__Extracted material__
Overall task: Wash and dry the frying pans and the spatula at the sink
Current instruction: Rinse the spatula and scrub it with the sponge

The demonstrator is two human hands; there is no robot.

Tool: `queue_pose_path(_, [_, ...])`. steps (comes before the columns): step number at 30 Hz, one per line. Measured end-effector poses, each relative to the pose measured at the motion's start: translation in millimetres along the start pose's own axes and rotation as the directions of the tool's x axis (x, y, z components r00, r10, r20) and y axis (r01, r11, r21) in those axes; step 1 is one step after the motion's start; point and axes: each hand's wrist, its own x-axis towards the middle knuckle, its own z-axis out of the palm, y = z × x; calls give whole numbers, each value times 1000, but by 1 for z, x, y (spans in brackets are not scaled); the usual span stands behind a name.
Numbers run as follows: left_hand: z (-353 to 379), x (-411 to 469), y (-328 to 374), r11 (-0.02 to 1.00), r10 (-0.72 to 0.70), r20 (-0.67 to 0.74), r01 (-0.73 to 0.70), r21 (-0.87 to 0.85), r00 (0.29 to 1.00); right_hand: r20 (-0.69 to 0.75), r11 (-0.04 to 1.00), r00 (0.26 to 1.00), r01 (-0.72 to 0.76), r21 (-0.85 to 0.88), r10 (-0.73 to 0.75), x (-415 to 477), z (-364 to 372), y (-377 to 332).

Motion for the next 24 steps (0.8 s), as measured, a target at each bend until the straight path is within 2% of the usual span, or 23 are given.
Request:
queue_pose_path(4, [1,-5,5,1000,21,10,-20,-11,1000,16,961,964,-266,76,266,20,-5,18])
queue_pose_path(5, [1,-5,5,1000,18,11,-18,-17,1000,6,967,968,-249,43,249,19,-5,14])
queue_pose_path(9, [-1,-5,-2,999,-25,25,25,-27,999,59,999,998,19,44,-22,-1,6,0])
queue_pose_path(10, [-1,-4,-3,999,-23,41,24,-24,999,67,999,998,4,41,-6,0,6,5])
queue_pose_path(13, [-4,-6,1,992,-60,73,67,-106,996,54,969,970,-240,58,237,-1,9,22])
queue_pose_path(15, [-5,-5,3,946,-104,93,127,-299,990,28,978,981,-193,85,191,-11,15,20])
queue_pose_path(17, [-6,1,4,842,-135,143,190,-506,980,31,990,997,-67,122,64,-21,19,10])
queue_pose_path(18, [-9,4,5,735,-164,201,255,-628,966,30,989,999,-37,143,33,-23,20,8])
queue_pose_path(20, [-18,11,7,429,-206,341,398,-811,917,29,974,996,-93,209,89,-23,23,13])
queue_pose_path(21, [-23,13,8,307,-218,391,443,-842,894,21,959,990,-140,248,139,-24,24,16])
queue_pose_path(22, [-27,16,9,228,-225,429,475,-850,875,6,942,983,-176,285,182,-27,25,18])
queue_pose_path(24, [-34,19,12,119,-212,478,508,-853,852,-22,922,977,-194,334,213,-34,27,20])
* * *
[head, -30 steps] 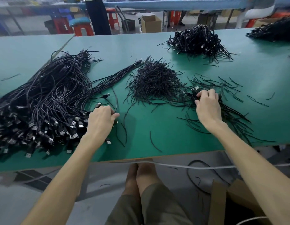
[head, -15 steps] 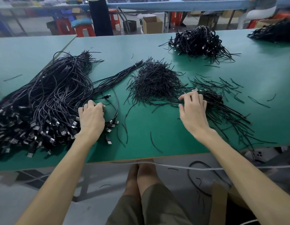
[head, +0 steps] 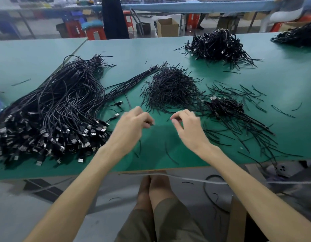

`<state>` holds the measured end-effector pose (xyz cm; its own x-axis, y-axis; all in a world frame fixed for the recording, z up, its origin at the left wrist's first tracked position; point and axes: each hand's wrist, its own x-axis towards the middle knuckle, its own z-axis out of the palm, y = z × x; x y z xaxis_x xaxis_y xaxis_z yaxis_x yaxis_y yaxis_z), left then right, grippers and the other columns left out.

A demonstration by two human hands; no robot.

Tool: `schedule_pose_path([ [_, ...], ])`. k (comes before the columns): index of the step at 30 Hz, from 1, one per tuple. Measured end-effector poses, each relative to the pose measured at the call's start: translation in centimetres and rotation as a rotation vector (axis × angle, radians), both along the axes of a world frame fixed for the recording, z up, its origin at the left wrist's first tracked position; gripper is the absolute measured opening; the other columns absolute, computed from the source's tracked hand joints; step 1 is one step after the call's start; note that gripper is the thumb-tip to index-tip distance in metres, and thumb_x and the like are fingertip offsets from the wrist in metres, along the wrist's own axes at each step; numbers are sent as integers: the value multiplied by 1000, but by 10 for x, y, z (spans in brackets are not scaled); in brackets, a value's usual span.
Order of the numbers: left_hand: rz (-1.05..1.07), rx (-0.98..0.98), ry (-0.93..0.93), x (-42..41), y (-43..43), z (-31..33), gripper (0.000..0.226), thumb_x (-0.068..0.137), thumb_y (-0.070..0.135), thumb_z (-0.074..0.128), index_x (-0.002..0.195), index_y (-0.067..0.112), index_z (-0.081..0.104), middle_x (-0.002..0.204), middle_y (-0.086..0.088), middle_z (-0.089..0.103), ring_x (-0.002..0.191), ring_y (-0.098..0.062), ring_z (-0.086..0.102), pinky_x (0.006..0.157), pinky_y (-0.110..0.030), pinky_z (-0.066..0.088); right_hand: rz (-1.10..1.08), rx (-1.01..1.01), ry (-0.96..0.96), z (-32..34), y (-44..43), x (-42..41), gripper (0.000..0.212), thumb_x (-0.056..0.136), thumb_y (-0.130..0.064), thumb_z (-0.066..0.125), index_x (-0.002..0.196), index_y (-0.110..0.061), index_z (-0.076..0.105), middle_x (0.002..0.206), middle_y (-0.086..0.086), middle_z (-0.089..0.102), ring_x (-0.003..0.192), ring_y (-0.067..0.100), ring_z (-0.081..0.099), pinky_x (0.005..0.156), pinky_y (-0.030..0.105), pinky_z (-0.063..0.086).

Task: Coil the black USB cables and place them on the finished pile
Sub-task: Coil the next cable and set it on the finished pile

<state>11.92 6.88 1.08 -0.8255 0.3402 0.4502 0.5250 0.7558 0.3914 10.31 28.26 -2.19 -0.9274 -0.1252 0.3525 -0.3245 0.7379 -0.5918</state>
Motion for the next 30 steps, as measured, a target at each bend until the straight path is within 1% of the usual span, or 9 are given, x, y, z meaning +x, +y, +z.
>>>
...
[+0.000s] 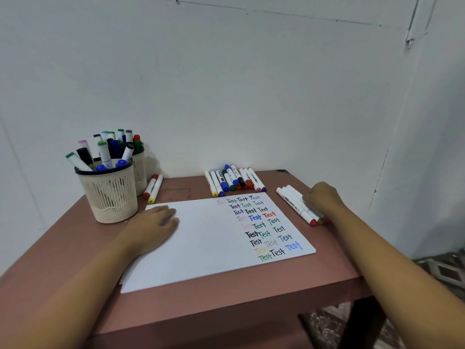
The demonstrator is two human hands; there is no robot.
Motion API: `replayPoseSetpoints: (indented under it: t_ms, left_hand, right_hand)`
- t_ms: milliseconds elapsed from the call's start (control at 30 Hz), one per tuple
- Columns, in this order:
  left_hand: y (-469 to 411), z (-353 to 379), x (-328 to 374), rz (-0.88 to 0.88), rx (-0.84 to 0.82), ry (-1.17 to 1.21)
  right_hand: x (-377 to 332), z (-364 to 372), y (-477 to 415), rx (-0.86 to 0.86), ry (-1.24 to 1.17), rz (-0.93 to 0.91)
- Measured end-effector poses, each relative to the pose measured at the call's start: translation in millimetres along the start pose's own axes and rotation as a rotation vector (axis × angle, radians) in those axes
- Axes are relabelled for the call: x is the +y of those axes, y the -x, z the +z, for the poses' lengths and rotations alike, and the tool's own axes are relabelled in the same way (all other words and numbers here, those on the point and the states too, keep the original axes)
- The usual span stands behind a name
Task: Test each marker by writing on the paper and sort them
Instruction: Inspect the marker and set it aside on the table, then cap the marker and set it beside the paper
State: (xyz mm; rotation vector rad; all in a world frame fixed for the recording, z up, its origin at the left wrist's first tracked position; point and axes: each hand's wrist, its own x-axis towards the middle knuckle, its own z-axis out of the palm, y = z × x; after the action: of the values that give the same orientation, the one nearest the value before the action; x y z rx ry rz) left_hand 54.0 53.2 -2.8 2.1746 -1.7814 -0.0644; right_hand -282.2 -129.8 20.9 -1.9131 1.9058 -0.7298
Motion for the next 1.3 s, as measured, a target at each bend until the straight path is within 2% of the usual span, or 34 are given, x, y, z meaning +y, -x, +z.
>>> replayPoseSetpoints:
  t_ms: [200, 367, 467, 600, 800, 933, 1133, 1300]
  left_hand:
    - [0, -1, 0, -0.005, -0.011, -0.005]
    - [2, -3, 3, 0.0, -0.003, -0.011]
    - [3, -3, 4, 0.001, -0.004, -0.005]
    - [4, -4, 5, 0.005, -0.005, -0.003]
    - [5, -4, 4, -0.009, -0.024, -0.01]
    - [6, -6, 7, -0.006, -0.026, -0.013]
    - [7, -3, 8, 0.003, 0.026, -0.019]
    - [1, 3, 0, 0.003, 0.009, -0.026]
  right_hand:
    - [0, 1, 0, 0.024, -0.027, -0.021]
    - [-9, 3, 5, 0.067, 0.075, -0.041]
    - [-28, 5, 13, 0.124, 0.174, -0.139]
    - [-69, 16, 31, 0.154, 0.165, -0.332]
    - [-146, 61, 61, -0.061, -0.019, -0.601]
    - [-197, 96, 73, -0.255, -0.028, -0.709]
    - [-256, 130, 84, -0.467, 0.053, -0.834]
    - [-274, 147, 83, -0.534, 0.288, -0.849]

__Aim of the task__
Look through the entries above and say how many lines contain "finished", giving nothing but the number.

__Solution below__
2